→ **TRY IT**
Stop after the line with "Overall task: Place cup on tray"; until then, please copy every line of the records word for word from the first.

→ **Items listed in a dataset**
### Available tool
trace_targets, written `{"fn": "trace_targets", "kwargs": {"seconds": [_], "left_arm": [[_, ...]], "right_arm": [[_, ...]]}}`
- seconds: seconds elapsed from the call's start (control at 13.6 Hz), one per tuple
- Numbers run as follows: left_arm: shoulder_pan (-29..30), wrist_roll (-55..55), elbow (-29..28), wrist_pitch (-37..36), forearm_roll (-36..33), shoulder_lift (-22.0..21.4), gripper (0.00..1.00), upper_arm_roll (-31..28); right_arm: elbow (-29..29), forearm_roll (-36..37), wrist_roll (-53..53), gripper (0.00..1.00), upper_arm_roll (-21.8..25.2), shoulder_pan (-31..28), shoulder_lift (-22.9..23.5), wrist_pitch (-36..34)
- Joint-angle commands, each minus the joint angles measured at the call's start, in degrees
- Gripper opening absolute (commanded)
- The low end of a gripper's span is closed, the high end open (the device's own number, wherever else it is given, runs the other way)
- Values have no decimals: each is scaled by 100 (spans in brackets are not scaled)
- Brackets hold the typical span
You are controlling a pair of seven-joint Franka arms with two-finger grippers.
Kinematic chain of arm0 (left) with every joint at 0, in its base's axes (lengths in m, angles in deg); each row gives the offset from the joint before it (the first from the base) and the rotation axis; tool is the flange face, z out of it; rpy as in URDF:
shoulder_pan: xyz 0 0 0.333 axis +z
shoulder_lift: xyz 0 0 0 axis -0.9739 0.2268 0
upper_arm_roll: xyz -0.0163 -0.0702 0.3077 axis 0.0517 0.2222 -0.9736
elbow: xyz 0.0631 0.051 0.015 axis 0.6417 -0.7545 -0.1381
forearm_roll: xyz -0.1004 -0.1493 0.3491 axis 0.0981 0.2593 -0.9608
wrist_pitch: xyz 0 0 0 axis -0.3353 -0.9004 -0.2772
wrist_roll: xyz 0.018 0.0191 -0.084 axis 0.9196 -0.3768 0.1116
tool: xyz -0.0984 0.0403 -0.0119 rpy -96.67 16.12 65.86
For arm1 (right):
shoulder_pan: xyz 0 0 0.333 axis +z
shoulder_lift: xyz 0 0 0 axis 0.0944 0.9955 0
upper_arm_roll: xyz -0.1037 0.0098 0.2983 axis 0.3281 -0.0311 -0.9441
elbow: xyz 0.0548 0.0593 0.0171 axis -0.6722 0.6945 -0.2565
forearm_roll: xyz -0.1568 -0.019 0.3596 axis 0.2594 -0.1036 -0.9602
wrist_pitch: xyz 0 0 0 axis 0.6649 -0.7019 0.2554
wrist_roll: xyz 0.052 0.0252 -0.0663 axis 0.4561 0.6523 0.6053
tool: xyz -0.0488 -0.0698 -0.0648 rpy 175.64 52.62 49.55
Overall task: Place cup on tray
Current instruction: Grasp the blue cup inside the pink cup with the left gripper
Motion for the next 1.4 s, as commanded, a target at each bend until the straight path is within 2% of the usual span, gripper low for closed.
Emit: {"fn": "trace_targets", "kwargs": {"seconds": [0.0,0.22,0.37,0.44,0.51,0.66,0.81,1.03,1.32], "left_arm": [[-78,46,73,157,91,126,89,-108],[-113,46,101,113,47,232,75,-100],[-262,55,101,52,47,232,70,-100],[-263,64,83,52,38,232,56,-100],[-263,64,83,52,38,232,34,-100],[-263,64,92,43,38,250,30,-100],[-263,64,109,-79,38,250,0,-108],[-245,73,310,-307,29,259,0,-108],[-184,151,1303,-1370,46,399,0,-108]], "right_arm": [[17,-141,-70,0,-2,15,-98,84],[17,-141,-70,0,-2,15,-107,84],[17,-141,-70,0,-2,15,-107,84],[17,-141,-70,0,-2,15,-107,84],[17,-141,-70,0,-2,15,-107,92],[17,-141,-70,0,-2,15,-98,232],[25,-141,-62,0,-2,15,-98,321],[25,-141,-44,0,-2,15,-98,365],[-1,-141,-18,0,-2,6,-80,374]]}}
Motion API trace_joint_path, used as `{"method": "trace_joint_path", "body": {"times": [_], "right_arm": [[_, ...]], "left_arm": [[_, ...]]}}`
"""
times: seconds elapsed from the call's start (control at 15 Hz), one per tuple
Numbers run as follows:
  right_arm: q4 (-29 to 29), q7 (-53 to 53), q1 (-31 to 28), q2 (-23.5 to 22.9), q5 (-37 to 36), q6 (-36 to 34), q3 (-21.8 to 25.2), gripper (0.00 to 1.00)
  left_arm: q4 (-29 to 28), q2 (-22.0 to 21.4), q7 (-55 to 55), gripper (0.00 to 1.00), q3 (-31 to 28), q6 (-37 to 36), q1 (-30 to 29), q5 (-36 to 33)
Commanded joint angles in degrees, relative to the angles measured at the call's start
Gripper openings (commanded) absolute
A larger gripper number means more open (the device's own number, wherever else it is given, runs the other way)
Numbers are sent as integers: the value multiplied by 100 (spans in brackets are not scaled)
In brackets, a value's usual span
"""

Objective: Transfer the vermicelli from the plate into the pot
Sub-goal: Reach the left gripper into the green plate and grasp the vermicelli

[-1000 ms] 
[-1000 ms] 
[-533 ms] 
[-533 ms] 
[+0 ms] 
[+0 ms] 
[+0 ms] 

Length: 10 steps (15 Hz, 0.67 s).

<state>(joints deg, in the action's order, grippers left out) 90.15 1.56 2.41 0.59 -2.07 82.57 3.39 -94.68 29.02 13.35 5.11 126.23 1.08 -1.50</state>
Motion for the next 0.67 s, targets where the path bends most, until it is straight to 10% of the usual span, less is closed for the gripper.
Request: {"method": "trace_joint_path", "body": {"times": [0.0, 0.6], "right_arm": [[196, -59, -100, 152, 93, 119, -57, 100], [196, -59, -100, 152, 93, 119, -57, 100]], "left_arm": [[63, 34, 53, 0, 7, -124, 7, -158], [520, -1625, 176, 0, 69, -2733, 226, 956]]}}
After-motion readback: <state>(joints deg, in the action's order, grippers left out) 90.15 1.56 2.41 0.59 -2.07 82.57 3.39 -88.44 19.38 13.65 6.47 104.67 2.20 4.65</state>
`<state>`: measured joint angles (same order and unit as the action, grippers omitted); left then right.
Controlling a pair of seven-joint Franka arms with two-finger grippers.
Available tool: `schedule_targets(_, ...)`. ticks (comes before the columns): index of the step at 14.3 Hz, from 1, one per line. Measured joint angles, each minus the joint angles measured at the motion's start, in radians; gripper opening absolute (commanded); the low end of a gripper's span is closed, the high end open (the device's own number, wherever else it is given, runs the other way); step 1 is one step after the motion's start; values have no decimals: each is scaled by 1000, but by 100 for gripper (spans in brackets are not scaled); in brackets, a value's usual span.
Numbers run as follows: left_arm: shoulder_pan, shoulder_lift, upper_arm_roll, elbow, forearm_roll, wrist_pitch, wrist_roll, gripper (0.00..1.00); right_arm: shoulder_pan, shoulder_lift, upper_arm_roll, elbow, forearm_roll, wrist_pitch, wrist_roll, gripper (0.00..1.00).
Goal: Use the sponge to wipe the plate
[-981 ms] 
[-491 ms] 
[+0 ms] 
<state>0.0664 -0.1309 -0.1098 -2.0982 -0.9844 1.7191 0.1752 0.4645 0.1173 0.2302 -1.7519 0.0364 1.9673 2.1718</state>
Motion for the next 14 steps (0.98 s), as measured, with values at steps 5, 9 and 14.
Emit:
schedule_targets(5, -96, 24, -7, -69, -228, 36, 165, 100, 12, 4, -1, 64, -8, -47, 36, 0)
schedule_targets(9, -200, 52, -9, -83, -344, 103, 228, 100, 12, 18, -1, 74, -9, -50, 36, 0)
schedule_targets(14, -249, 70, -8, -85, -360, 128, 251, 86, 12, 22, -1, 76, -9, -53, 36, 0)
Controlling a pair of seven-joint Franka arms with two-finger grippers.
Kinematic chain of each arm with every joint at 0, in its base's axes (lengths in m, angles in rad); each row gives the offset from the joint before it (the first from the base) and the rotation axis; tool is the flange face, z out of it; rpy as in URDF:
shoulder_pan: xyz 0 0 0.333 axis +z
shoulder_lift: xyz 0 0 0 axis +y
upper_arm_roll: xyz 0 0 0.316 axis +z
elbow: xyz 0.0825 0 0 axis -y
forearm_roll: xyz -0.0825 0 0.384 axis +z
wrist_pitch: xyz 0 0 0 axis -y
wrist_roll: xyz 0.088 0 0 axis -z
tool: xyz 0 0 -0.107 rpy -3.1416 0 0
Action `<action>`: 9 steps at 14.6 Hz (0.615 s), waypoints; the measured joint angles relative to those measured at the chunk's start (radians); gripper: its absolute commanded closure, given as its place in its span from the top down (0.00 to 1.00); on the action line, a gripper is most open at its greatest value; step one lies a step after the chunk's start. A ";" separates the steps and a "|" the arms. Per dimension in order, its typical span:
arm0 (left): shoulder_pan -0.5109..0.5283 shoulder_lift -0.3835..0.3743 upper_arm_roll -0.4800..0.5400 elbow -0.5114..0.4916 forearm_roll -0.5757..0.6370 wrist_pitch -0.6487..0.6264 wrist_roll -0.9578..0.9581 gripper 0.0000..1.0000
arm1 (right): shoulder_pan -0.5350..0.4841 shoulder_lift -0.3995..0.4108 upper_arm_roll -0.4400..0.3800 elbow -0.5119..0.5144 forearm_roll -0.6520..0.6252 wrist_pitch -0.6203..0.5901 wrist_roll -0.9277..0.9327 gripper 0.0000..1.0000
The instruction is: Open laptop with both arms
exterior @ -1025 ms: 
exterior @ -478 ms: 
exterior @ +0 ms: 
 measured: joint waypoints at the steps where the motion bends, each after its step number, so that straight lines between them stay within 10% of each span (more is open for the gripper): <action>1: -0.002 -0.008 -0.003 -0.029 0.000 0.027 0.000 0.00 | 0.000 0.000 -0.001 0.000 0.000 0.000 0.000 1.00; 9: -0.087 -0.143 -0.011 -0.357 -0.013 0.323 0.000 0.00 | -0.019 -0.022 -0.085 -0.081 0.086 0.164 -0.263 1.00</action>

→ **TASK RESULT**
### Available tool
trace_targets, written `{"fn": "trace_targets", "kwargs": {"seconds": [_], "left_arm": [[_, ...]], "right_arm": [[_, ...]]}}`
- seconds: seconds elapsed from the call's start (control at 13.6 Hz), one per tuple
- Numbers run as follows: left_arm: shoulder_pan (-29..30), wrist_roll (-55..55), elbow (-29..28), wrist_pitch (-37..36), forearm_roll (-36..33), shoulder_lift (-22.0..21.4), gripper (0.00..1.00), upper_arm_roll (-31..28); right_arm: elbow (-29..29), forearm_roll (-36..37), wrist_roll (-53..53), gripper (0.00..1.00), upper_arm_roll (-21.8..25.2), shoulder_pan (-31..28), shoulder_lift (-22.9..23.5), wrist_pitch (-36..34)
- Joint-angle commands, each minus the joint angles measured at the call's start, in degrees
- Gripper opening absolute (commanded)
- The low end of a gripper's span is closed, the high end open (the device's own number, wherever else it is given, runs the other way)
- Values have no decimals: each is scaled by 100 (spans in brackets are not scaled)
- Brackets hold the typical span
You are controlling a pair of seven-joint Franka arms with two-finger grippers.
Kinematic chain of arm0 (left) with every joint at 0, in its base's axes (lengths in m, angles in deg); each row gives the offset from the joint before it (the first from the base) and the rotation axis; tool is the flange face, z out of it; rpy as in URDF:
shoulder_pan: xyz 0 0 0.333 axis +z
shoulder_lift: xyz 0 0 0 axis -0.9739 0.2268 0
upper_arm_roll: xyz -0.0163 -0.0702 0.3077 axis 0.0517 0.2222 -0.9736
elbow: xyz 0.0631 0.051 0.015 axis 0.6417 -0.7545 -0.1381
forearm_roll: xyz -0.1004 -0.1493 0.3491 axis 0.0981 0.2593 -0.9608
wrist_pitch: xyz 0 0 0 axis -0.3353 -0.9004 -0.2772
wrist_roll: xyz 0.018 0.0191 -0.084 axis 0.9196 -0.3768 0.1116
tool: xyz -0.0984 0.0403 -0.0119 rpy -96.67 16.12 65.86
For arm1 (right):
shoulder_pan: xyz 0 0 0.333 axis +z
shoulder_lift: xyz 0 0 0 axis 0.0944 0.9955 0
upper_arm_roll: xyz -0.1037 0.0098 0.2983 axis 0.3281 -0.0311 -0.9441
elbow: xyz 0.0548 0.0593 0.0171 axis -0.6722 0.6945 -0.2565
forearm_roll: xyz -0.1568 -0.019 0.3596 axis 0.2594 -0.1036 -0.9602
wrist_pitch: xyz 0 0 0 axis 0.6649 -0.7019 0.2554
wrist_roll: xyz 0.052 0.0252 -0.0663 axis 0.4561 0.6523 0.6053
tool: xyz -0.0488 -0.0698 -0.0648 rpy 175.64 52.62 49.55
Overall task: Place cup on tray

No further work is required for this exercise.